## Exercise directions
Using the listing below, work out how many lines carry the word "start", and state nothing but that number.

## Data extracts
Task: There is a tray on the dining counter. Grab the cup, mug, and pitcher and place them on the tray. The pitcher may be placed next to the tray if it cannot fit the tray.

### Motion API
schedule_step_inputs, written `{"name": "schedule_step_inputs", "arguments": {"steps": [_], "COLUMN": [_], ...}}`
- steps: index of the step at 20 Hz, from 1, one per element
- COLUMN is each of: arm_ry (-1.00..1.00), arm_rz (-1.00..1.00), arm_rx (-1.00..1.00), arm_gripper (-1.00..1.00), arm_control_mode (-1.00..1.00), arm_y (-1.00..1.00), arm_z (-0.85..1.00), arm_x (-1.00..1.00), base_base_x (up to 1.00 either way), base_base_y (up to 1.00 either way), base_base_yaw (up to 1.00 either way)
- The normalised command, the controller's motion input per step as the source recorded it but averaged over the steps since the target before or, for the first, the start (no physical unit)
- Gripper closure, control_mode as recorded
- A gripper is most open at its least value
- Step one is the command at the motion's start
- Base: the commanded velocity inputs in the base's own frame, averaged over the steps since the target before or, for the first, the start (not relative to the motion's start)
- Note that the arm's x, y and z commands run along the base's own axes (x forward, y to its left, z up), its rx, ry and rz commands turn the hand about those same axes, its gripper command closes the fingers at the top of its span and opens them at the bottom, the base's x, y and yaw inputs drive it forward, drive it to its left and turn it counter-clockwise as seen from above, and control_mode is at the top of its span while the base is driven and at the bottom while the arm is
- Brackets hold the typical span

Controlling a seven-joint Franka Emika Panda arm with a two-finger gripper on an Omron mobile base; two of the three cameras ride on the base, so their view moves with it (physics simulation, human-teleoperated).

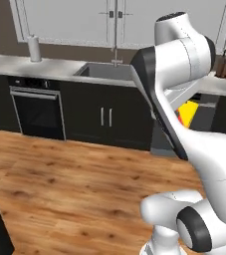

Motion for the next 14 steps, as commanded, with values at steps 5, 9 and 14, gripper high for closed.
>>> {"name": "schedule_step_inputs", "arguments": {"steps": [5,9,14], "arm_ry": [0.0,0.0,0.0], "arm_rz": [0.0,0.0,0.0], "arm_rx": [0.0,0.0,0.0], "arm_gripper": [1.0,1.0,1.0], "arm_control_mode": [1.0,1.0,1.0], "arm_y": [0.0,0.0,0.0], "arm_z": [0.0,0.0,0.0], "arm_x": [0.0,0.0,0.0], "base_base_x": [0.69,0.95,1.0], "base_base_y": [0.08,-0.02,-0.19], "base_base_yaw": [0.5,0.28,0.25]}}
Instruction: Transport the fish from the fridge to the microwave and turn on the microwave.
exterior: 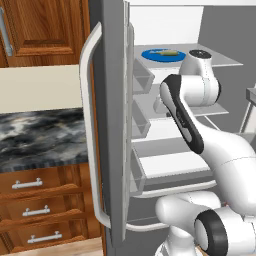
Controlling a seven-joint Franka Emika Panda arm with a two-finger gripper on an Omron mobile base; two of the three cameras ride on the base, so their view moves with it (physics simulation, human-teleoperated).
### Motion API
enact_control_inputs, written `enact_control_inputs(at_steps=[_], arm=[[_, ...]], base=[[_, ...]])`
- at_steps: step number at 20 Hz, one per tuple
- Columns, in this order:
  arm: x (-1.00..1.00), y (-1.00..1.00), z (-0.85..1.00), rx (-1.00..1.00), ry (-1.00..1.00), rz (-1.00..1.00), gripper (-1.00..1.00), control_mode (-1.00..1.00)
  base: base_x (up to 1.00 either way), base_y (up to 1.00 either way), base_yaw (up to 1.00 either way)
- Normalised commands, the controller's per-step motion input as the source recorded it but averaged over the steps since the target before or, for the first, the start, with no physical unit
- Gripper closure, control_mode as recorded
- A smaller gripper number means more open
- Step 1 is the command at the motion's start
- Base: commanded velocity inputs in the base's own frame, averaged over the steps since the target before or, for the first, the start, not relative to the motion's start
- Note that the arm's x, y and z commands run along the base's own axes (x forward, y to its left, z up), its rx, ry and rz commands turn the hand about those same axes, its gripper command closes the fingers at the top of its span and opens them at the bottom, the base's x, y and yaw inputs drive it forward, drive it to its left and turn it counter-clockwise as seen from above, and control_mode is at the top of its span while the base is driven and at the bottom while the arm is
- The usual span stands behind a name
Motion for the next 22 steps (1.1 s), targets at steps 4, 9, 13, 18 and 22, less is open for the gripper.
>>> enact_control_inputs(at_steps=[4, 9, 13, 18, 22], arm=[[-0.02, 0.0, 0.0, 0.0, 0.0, 0.0, -1.0, -1.0], [-0.1, -0.03, -0.01, 0.0, 0.0, 0.0, -1.0, -1.0], [-0.04, -0.12, 0.0, 0.0, 0.0, 0.0, -1.0, -1.0], [0.0, -0.19, 0.09, 0.0, 0.0, 0.0, -1.0, -1.0], [0.01, -0.13, 0.17, 0.0, -0.06, 0.0, -1.0, -1.0]], base=[[0.0, 0.0, 0.0], [0.0, 0.0, 0.0], [0.0, 0.0, 0.0], [0.0, 0.0, 0.0], [0.0, 0.0, 0.0]])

## Exercise solution
6